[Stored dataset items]
________________
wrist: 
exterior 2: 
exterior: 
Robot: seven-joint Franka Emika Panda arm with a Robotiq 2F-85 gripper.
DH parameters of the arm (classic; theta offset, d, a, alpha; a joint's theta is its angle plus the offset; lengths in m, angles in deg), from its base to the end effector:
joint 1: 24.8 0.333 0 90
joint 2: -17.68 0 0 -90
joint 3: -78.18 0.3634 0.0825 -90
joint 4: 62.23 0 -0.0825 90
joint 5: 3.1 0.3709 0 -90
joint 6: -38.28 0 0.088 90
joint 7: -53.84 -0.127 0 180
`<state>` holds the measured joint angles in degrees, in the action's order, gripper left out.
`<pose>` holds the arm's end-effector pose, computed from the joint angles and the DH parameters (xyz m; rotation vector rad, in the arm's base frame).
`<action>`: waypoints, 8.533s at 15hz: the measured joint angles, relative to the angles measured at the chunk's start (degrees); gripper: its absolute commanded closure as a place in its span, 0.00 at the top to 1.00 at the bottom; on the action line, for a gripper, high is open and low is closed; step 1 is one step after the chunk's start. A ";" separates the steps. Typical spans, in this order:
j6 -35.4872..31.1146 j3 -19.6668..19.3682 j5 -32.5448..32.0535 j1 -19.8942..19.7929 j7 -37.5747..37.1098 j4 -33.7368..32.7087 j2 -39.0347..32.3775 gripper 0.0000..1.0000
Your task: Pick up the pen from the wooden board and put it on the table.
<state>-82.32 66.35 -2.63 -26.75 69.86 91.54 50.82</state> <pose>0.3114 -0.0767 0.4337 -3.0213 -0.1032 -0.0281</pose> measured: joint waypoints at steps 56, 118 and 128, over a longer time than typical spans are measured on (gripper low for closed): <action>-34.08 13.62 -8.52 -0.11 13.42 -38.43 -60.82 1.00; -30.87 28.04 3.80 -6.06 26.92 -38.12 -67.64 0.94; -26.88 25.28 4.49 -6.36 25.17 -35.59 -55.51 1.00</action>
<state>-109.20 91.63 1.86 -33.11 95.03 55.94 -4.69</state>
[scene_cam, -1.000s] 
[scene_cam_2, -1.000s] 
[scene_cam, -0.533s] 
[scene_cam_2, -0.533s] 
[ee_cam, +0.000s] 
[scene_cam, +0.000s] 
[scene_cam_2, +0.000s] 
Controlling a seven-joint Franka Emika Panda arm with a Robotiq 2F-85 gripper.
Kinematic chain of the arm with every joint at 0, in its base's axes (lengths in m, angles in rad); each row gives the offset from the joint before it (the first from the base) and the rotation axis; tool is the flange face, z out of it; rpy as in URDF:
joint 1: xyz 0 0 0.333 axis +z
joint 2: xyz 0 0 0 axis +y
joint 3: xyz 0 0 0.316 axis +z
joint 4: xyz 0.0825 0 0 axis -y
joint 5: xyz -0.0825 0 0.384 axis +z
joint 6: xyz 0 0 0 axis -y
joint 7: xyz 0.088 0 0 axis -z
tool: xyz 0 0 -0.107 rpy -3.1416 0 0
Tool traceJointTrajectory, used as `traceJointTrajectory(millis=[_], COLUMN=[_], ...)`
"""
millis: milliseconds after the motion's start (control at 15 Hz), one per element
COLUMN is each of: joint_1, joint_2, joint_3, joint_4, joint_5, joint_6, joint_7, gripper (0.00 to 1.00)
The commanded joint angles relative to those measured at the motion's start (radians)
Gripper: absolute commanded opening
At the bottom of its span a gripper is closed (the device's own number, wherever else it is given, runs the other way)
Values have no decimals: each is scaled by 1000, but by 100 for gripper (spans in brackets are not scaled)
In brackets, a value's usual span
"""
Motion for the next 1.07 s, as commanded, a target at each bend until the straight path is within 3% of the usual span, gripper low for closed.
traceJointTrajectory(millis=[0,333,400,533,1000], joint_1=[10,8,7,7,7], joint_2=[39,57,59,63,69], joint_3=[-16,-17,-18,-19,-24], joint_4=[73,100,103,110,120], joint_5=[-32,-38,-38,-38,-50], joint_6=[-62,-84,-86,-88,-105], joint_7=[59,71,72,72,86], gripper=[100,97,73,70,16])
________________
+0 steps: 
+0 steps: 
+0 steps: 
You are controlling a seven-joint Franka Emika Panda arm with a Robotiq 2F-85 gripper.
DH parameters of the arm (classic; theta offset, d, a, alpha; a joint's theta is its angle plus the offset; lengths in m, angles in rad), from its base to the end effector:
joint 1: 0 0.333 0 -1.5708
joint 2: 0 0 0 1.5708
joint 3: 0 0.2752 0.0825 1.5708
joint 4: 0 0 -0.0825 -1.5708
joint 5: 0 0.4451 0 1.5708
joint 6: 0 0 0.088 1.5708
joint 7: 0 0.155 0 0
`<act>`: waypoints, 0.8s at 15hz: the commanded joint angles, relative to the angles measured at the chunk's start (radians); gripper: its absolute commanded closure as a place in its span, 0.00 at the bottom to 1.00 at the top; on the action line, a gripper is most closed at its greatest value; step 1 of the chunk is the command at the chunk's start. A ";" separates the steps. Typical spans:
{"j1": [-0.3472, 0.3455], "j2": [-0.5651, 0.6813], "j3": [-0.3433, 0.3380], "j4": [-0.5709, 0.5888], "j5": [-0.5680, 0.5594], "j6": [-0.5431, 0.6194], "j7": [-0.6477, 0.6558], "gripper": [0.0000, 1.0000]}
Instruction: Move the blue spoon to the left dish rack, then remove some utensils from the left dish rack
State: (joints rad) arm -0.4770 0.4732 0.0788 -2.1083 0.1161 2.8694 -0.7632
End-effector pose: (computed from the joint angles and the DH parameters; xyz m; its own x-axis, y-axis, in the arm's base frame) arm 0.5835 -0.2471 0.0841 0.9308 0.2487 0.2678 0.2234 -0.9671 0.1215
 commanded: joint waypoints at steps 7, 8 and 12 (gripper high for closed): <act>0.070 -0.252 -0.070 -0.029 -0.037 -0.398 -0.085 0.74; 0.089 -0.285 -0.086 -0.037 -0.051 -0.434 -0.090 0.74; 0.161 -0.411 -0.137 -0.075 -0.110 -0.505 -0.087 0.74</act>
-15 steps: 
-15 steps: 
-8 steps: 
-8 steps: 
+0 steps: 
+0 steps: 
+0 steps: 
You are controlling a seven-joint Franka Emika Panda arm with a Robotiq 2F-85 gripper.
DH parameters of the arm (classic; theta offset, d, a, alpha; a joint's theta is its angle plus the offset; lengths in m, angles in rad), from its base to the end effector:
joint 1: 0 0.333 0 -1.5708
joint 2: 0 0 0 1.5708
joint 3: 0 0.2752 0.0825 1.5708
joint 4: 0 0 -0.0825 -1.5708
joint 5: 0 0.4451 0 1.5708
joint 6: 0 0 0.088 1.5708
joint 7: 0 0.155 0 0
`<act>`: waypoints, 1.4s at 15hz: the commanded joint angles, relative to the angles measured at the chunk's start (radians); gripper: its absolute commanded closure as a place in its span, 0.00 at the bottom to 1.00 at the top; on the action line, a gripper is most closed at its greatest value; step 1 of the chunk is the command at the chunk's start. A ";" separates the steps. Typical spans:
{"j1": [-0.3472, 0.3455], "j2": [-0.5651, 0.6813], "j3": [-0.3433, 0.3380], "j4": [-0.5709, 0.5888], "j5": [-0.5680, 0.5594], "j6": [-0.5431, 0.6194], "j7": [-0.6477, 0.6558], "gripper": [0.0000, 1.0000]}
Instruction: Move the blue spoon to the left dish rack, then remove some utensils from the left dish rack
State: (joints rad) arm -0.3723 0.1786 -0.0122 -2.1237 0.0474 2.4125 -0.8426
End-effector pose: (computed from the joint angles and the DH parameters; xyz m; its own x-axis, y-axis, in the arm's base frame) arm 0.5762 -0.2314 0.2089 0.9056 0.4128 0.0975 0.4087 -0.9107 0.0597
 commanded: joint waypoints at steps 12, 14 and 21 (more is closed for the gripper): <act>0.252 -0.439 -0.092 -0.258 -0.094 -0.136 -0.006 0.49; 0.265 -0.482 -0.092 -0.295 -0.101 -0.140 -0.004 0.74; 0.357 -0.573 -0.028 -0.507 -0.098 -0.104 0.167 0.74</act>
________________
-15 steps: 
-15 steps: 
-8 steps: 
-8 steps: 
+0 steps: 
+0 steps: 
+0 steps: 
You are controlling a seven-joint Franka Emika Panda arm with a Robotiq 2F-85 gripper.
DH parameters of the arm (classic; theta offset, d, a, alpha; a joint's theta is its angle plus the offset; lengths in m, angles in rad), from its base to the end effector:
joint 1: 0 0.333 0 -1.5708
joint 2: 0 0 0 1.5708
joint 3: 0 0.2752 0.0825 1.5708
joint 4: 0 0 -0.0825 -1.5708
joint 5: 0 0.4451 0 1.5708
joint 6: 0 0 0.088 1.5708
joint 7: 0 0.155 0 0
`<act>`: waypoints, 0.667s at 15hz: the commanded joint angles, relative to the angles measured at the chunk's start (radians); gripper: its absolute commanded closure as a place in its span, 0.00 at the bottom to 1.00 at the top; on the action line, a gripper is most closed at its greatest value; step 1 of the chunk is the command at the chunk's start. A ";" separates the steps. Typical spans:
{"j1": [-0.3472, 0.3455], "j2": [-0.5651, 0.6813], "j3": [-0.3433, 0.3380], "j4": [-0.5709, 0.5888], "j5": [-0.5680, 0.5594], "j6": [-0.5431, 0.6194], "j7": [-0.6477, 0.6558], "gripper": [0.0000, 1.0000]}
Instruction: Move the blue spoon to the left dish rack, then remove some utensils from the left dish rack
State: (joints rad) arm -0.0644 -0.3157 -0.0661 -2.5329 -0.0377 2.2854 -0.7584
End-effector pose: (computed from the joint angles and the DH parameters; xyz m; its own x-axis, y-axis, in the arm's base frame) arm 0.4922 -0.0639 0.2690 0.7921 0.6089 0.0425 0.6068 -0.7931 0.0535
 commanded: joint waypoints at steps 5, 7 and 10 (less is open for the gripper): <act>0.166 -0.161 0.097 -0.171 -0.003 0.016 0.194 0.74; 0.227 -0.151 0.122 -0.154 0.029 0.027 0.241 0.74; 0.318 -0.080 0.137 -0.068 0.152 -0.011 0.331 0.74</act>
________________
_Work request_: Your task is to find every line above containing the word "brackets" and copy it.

_Solution to the exercise_:
Values have no decimals: each is scaled by 1000, but by 100 for gripper (spans in brackets are not scaled)
In brackets, a value's usual span

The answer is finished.